Imagine a museum with over 1,300 rice varieties, set up by a passionate farmer who wants to preserve the traditions and knowledge of his ancestors. That’s exactly what farmer and museum curator Syed Ghani Khan has created in southern India.
“’Annam Brahma’… Food is God,” says Syed Ghani Khan, as we walk up the narrow stairs of his home. “And rice, which is a gift of the earth, is not only auspicious but can also serve as medicine. Unfortunately, we seem to have forgotten this.”
We’re inside the rice museum, also known as the Rice Diversity Center on the first floor of Ghani’s house in his home village of Kirugavalu.

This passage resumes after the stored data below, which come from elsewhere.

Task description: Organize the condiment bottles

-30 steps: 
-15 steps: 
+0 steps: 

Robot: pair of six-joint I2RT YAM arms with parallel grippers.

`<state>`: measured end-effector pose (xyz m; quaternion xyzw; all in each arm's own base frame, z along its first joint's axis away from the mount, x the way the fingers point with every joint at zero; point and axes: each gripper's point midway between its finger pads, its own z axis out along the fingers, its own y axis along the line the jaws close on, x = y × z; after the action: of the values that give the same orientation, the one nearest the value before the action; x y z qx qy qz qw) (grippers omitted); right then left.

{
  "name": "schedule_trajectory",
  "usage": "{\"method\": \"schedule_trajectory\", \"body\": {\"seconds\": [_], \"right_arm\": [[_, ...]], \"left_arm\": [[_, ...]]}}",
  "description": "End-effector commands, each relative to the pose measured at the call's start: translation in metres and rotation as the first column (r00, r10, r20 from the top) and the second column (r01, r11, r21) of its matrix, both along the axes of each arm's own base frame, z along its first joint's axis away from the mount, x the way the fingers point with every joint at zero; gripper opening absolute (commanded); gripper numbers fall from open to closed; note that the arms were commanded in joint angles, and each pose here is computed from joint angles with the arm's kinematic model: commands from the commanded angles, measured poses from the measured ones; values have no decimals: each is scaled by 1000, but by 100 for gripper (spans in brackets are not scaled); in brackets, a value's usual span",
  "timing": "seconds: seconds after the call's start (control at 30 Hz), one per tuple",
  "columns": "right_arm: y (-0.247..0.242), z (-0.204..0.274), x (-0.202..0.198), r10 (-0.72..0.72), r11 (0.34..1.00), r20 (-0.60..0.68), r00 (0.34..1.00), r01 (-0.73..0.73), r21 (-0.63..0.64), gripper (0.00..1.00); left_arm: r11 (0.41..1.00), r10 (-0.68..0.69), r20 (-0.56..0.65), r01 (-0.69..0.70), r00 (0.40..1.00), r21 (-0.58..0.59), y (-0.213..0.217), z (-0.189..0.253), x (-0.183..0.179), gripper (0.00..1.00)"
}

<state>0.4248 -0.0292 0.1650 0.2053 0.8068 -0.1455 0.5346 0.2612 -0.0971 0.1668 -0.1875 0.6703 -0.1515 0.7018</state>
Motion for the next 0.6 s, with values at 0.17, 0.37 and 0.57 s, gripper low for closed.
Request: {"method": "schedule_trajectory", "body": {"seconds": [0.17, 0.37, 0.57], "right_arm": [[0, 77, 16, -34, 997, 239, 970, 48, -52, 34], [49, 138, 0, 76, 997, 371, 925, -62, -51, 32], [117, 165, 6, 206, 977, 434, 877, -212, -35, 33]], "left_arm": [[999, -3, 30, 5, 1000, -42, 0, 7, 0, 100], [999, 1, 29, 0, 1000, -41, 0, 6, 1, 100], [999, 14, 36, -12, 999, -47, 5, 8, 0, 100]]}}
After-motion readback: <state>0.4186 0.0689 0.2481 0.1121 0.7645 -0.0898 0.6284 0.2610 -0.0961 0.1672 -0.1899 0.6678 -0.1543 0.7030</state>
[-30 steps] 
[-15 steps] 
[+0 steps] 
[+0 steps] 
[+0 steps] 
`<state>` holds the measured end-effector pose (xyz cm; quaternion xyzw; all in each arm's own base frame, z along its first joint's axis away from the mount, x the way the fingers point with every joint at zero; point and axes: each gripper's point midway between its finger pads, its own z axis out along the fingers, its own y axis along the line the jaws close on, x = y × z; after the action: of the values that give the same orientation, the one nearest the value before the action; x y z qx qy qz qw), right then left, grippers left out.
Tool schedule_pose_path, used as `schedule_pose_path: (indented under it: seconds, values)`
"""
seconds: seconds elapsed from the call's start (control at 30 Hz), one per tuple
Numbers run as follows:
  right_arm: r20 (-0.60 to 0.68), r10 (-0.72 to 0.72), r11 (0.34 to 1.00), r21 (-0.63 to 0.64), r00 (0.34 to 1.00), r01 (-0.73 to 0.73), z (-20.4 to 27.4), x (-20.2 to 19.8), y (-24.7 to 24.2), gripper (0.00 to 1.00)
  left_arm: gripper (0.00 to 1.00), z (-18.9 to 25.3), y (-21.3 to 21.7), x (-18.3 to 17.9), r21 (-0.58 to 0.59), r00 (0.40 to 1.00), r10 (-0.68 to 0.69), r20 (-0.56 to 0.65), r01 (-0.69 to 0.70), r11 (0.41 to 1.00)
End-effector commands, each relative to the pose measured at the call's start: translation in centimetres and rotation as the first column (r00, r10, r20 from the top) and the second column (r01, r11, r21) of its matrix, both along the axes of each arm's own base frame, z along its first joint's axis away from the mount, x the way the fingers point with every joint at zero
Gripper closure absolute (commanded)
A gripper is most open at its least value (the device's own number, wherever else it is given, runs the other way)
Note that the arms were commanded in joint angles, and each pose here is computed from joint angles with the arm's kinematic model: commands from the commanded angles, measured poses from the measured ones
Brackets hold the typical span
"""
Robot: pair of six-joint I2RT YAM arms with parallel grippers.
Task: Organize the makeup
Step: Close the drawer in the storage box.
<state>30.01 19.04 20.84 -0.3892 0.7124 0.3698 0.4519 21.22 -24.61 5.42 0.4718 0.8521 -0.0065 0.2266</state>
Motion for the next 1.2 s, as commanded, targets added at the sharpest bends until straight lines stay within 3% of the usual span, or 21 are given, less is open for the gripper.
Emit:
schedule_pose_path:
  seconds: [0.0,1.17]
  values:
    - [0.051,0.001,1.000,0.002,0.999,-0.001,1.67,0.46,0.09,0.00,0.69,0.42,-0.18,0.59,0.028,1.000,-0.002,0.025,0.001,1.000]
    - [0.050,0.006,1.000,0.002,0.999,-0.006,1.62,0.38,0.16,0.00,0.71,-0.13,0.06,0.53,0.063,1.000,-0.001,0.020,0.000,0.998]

Bamboo sticks support the brick-tiled thatched roof and different rice grains are hung from it, using twine and thread. The labels for each bottle containing a rice variety are handwritten. And instead of iron grills, there are bamboo sticks in the windows and indigenous folk art decorates the walls. “These paintings are by my daughter,” he tells me, proudly.
Ghani’s house is three hours by road from Bangalore in the southern Indian state of Karnataka in Mandya district, in a rural setting of red brick houses and green fields. Roses and native flowers fill his garden and I notice his use of coconut shells as planters, solar power for electricity, and a thriving vegetable garden.
Passionate about the diversity and benefits of indigenous varieties, Ghani started collecting and documenting varieties of native paddy (rice) two decades ago. He had always wanted to be the curator of a museum, and after gaining his degree in Archaeology and Museology in 2002, he decided to convert a part of his farm into a ‘living museum’, where he’s also cultivated over 116 mango varieties, before setting up the rice diversity center.